The pledge of assistance, according to Empowered Newswire, a news agency, was offered when Vice President Yemi Osinbajo met his American counterpart, Mike Pence, in Washington DC. According to the agency, during the meeting, Osinbajo explained how President Muhammadu Buhari had worked to ensure the release of the over 100 of the Chibok girls abducted on April 14, 2014.

Osinbajo was also said to have disabused the mind of Pence on the claim that the Nigerian Muslim President deliberately opted not to work for the release of Leah because she is a Christian.

It was learnt that following Osinbajo’s submission, the US government offered to assist the Federal Government of Nigeria in securing the freedom of Leah and other abducted girls.

‘Mother very sad’

Reacting to the fallout of the US presentation by his wife, Mr Nathan Sharibu accused some people of trivialising the kidnapping of Leah by saying what Rebecca said was a lie.

“Quite naturally, my wife was very sad when she heard that some people claimed she was lying in her testimony in the US. She was moody and refused to eat for days.

“I saw that thing online and it made me also sad. Anybody making such a claim does not know what he or she is doing. Without any doubt, the other girls were released because they were Muslims and my daughter refused to renounce her Christianity,” Mr Sharibu said.

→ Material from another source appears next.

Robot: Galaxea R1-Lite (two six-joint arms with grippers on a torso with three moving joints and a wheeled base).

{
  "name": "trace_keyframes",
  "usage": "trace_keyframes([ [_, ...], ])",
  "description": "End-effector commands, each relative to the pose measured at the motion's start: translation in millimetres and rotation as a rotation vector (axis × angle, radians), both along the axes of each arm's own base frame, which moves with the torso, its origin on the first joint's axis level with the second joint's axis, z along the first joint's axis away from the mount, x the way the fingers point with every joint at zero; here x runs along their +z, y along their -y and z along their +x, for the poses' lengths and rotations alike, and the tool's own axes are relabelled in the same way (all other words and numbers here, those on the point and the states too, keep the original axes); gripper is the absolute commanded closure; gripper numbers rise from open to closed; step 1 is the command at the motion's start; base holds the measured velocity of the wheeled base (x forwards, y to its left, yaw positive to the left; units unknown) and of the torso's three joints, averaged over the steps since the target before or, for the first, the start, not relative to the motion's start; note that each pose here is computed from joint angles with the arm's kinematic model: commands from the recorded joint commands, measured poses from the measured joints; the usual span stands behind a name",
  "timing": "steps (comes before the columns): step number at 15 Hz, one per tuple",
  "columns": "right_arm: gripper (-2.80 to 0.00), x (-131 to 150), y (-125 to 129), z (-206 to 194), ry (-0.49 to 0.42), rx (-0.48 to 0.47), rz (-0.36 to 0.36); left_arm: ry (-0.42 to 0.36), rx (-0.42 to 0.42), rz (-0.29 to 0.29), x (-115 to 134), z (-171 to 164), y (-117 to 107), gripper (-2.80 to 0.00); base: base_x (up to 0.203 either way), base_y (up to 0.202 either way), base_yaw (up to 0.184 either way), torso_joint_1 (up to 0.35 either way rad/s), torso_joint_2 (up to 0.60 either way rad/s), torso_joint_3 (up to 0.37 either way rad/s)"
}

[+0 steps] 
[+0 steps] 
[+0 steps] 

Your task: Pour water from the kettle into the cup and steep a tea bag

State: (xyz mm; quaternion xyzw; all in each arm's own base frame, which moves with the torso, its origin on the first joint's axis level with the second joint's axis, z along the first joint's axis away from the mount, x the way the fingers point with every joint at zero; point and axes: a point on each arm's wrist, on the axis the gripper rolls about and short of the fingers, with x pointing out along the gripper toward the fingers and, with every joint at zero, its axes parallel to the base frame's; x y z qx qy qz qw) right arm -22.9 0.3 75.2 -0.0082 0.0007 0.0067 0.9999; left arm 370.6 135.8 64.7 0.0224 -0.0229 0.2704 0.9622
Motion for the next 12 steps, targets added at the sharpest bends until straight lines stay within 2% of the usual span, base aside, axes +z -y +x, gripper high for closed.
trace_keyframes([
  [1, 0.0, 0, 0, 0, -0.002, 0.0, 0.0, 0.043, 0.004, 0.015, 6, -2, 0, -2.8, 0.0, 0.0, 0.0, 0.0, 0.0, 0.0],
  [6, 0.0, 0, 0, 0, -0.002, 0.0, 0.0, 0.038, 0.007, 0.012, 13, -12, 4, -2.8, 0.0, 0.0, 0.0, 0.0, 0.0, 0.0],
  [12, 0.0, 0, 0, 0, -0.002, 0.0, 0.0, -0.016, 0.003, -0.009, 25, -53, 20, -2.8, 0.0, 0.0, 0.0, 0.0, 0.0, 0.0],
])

“But our desire more than anything else is the release of our daughter because she has lost so much ground in her academic pursuits. She is supposed to have made much progress by now in her quest to acquire a degree in medicine to become the first doctor in our family.

“It’s my prayer that her desires will not be cut short. Only God has kept us going in this long period of waiting to see our daughter return to us in one piece.”